RAW DATA section start

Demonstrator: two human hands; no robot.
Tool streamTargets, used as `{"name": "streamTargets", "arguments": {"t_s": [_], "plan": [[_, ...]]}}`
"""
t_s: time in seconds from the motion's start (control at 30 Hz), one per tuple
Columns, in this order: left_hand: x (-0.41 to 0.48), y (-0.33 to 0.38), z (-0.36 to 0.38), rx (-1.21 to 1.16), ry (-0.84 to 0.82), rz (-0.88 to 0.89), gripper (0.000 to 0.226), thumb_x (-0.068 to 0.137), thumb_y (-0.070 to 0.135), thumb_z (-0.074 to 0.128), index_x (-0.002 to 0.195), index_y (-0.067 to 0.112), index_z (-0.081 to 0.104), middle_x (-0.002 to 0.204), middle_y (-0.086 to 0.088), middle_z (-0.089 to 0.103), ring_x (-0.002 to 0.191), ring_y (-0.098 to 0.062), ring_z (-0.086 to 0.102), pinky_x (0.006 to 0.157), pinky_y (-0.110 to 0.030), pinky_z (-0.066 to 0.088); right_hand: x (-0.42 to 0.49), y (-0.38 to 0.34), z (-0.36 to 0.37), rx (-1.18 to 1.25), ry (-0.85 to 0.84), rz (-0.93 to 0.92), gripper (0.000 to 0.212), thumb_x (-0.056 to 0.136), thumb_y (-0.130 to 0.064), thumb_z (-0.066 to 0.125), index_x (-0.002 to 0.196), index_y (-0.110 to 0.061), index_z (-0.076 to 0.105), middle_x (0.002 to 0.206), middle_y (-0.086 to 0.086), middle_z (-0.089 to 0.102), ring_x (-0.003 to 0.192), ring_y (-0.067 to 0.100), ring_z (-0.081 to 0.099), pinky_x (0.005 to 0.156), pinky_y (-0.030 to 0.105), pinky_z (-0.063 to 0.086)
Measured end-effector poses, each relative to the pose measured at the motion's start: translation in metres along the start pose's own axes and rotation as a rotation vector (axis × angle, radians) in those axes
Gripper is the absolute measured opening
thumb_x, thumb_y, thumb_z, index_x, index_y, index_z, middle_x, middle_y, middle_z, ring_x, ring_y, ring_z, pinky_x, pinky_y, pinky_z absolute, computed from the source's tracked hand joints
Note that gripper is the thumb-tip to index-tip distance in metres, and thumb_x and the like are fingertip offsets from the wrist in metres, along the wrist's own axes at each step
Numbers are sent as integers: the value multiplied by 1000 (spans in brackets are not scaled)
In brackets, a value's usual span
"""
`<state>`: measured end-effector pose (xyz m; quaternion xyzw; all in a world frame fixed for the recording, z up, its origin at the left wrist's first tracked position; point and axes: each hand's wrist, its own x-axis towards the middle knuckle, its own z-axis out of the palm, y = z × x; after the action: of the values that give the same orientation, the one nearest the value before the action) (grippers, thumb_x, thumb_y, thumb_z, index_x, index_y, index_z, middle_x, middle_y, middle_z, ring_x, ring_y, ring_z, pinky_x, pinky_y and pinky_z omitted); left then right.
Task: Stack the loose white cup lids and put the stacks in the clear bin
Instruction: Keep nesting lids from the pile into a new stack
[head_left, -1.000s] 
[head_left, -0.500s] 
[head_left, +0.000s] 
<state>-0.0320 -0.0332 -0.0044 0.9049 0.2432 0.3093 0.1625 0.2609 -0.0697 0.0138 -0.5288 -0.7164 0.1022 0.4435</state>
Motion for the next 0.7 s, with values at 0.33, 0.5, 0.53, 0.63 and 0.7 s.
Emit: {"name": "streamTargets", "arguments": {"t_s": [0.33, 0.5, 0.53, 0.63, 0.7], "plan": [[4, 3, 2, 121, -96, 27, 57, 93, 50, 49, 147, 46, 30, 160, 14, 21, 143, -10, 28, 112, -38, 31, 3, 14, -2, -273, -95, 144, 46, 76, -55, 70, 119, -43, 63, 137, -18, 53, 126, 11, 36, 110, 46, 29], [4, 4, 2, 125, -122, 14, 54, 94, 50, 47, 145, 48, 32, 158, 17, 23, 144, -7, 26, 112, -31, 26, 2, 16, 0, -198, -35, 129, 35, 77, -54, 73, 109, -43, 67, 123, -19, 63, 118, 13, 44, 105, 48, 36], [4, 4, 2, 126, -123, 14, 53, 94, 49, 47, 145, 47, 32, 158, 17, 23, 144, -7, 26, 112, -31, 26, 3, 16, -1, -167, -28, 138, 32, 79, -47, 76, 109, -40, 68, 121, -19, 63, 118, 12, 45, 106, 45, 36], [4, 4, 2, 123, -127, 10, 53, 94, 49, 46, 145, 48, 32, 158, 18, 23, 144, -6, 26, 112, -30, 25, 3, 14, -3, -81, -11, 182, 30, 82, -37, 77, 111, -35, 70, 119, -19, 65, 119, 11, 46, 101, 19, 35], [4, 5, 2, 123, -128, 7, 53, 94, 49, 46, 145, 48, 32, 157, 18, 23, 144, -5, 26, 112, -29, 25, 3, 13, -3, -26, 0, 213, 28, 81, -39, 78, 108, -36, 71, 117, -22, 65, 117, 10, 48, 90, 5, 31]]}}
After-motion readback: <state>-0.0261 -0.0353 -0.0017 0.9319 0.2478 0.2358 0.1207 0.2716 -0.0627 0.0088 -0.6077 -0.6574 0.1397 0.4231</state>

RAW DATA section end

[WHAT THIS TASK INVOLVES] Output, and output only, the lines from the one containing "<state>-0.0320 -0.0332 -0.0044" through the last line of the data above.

[RESULT]
<state>-0.0320 -0.0332 -0.0044 0.9049 0.2432 0.3093 0.1625 0.2609 -0.0697 0.0138 -0.5288 -0.7164 0.1022 0.4435</state>
Motion for the next 0.7 s, with values at 0.33, 0.5, 0.53, 0.63 and 0.7 s.
Emit: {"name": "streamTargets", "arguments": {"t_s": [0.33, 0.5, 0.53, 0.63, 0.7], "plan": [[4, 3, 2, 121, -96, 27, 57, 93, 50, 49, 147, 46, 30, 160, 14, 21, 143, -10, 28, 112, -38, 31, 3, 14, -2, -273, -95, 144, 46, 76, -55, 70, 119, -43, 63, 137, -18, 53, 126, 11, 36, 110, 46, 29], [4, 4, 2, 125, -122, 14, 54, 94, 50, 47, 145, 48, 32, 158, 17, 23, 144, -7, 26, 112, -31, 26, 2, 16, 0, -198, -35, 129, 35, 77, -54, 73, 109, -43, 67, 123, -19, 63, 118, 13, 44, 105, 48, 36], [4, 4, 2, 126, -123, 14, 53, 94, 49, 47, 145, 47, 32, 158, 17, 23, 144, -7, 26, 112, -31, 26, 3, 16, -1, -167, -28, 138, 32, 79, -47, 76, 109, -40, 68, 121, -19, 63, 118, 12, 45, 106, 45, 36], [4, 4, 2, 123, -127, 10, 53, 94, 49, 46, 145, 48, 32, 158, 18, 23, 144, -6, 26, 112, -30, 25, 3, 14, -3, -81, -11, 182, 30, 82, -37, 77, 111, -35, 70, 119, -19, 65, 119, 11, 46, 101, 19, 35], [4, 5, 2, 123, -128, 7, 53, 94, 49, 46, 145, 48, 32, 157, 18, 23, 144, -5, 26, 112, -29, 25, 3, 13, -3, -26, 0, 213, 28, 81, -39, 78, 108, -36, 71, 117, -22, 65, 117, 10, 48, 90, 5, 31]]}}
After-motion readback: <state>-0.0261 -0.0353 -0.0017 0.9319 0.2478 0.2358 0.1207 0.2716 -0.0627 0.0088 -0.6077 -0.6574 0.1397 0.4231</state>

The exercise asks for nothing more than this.